The introduction of SOA (Service Oriented Architecture) created a lot of buzz a while back, but then got caught up with some negative connotations as is was associated with big and heavy enterprise processes. Micro services are the current hot trend. I will not delve into definitions and differences here. Both architectures espouse breaking the system into a collection of services across multiple machines that interact through well-defined APIs across a network. The APIs form a hard boundary that completely hides the internals of the service from the outside world. In this article I'll explore this boundary and will discuss various concepts as well as the nuances that might make or break your system architecture.
External Services vs. Internal Services
Modern distributed systems run behind a firewall that separates them from the outside world (users/partners/integrators) and provides a protected zone where trusted components can be executed and interact safely. But, you do want to service external users too, of course. There are dedicated public/external endpoints (often behind a load balancer) that allow external users (either human or applications) access your system. Many services will service only internal users. Some services will serve external users and some may service both. The external APIs will require much more control such as authentication, authorization and throttling. External APIs these days are often REST/HTTP to allow universal access due to the ubiquity of REST/HTTP clients and tools. More on REST/HTTP APIs below.
There are anonymous public APIs, but access to most external APIs requires authentication. There are many reasons for this such as keeping user data separate, providing a user specific experience, monitoring and tracking of user activity. There are many authentication schemes. HTTP Basic Auth provides a good starting point, but requires managing users and passwords. Social logins via OAuth/OAuth2 have become very popular. There is no one solution that fits all use cases.
The Layered API
A very good architectural approach is to layer APIs. Have an internal service with an unprotected internal API that does the heavy lifting and provides access to its state. Then, an external service with an external API whose job is to deal with all the messy details associated with external access control. When an incoming request is properly authenticated and authorized, the external service forwards the request to the internal service and returns the result.
Avoid Chatty Interfaces
Chatty interfaces are interfaces that require you to perform multiple calls to accomplish a task. They are very common in component-based in-process systems. There is very little overhead to call across components, so very fine-grained interfaces are often used. In a distributed system, where a request has to hop between multiple servers to reach the target service and back to the caller, this can have detrimental consequences to your service performance and availability and also make it harder to use. Imagine, that a caller, in order to perform some action, needs to make 10 different API calls. What happens if request #7 fails? The user now has incomplete state and has to employ some complex retry logic. It is much better to have coarse grained interfaces that are user-action oriented. This is a good example of where a layered API can be useful. Even if your internal services use a chatty interface, put an external service with a non-chatty API in front of them.
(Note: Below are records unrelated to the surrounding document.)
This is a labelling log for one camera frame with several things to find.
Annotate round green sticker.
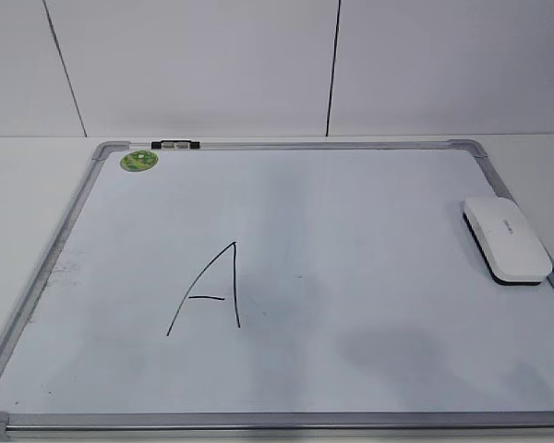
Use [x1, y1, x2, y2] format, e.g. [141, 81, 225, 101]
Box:
[120, 150, 159, 172]

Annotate white whiteboard eraser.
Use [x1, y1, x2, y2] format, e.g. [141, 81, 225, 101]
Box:
[464, 197, 553, 285]

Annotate black marker clip holder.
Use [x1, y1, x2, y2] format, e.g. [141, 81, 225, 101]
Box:
[151, 139, 200, 150]

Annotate white board with grey frame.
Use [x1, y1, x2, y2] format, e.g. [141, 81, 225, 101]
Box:
[0, 140, 554, 439]

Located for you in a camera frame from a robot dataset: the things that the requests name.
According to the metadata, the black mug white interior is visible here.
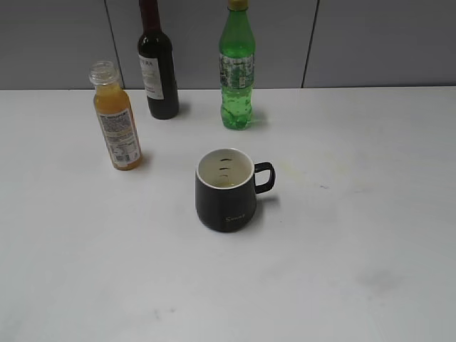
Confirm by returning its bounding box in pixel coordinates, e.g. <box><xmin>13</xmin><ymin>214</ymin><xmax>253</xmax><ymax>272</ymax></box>
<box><xmin>195</xmin><ymin>148</ymin><xmax>276</xmax><ymax>233</ymax></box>

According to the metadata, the orange juice plastic bottle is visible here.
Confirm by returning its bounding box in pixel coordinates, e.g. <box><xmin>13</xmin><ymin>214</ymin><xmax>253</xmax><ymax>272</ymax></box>
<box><xmin>89</xmin><ymin>61</ymin><xmax>143</xmax><ymax>171</ymax></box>

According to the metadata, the green plastic soda bottle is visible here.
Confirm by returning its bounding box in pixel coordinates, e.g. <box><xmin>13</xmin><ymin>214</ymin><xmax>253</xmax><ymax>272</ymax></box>
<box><xmin>219</xmin><ymin>1</ymin><xmax>256</xmax><ymax>130</ymax></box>

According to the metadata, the dark red wine bottle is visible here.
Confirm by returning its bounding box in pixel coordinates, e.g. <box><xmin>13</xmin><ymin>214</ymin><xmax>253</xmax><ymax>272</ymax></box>
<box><xmin>138</xmin><ymin>1</ymin><xmax>180</xmax><ymax>120</ymax></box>

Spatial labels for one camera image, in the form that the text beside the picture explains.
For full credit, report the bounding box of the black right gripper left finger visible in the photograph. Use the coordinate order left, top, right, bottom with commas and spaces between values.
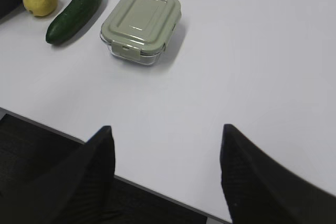
1, 126, 115, 223

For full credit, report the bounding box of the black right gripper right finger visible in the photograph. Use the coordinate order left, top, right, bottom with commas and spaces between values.
220, 124, 335, 223

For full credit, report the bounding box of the green lidded glass container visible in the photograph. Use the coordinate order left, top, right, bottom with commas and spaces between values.
100, 0, 182, 66

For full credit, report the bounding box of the green cucumber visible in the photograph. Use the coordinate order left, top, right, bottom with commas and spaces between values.
45, 0, 102, 45

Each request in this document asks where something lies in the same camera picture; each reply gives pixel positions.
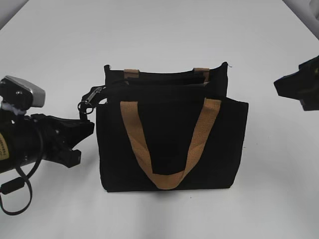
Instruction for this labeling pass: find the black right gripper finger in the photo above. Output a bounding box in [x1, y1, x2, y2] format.
[274, 57, 319, 111]

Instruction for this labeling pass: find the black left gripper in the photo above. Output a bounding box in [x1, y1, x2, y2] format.
[9, 106, 95, 170]

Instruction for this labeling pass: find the silver zipper pull with ring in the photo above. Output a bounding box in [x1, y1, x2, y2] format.
[77, 86, 106, 115]

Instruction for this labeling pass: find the black canvas tote bag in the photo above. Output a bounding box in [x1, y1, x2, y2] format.
[96, 62, 249, 192]

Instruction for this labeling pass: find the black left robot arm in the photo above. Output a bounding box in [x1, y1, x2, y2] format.
[0, 104, 94, 173]

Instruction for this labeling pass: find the black camera cable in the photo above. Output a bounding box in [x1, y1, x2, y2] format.
[0, 124, 44, 217]

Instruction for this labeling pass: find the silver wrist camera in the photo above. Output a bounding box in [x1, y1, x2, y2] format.
[0, 75, 46, 111]

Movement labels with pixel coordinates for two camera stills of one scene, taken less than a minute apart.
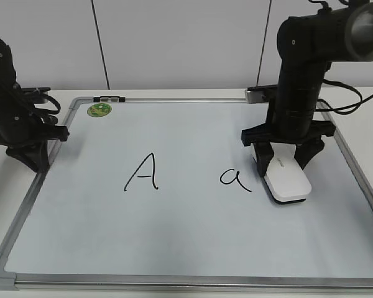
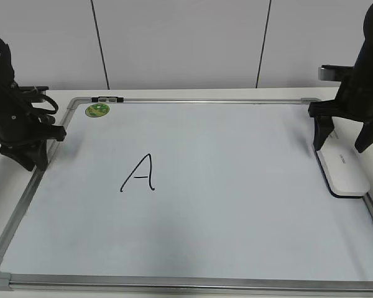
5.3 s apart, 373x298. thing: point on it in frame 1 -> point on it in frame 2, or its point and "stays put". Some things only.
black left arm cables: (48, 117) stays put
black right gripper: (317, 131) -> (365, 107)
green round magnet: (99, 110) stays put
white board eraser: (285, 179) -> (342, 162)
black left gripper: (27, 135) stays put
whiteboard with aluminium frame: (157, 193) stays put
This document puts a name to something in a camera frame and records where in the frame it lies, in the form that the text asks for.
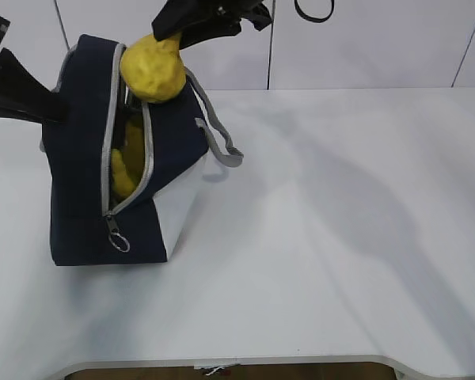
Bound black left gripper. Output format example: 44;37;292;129
0;16;69;124

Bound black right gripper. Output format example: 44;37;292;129
151;0;272;50

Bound yellow pear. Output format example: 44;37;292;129
120;33;186;103

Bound yellow banana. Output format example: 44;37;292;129
111;116;145;201

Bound navy blue lunch bag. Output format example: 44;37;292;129
41;35;243;266

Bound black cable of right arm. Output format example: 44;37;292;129
294;0;336;24

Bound cables under table edge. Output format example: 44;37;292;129
192;362;241;376
REST/HTTP vs. Native Protocols Over TCP/UDP
As discussed earlier, REST/HTTP APIs have many benefits. But, they also suffer from some downsides, such as performance. In particular, for internal services straight TCP or even UDP may give you a much better performance — both in terms of latency/throughput as well as resource utilization. If your internal services all use the same technology stack, you may even be able to communicate at a higher abstraction level and pass language-specific data structures. Note, that these data structures will be serialized across the wire, but this job will be done by a framework/library that can take advantage of the fact that both ends of the wire share the same foundation.
Blocking vs. Non-Blocking APIs
One of the most important aspects of API design is whether to use blocking or non-blocking calls. A truly blocking API that can hang forever is almost never appropriate. The more common approach is to have a blocking API with timeouts. If a response is not received within the timeout perimeter it fails. A non-blocking API will return immediately after a call and there has to be some mechanism to query later for the result and sometimes get progress information. Blocking APIs (even with timeouts) are typically appropriate for small scale systems only. If a service is unavailable and multiple clients all call it and hang until the timeout expires (and sometimes retry multiple times) it can very easily saturate other parts of the system and bring the whole system to its knees. Non-blocking APIs scale much better, but are more complicated to design and use.
Error Handling and Reporting
Error handling and reporting are critical. Every system will fail. Distributed long running system with lots of users, that are often modeled using service oriented architecture, have to handle failures with grace. When using REST/HTTP it is a best practice to use HTTP status codes to report errors. With custom interfaces, the error reporting mechanism is often tied to the framework used. Regardless of the error reporting mechanism there is a lot more that happens in the background. All errors must be handled to keep the system running. Errors should be logged for later analysis. Resource usage such as CPU, memory, disk space and network must be monitored to avoid crossing a threshold where the system is unresponsive or simply running too slowly. Often, proper error handling and recovery are more complicated at scale than the actual processing that takes place.
When you develop a distributed system based on micro-services or SOA, the design of APIs between components — and between the system and the outside world — has a significant impact on the success of the system. There are many factors to consider and the decision must be based on clear understanding of the various trade-offs and the requirements.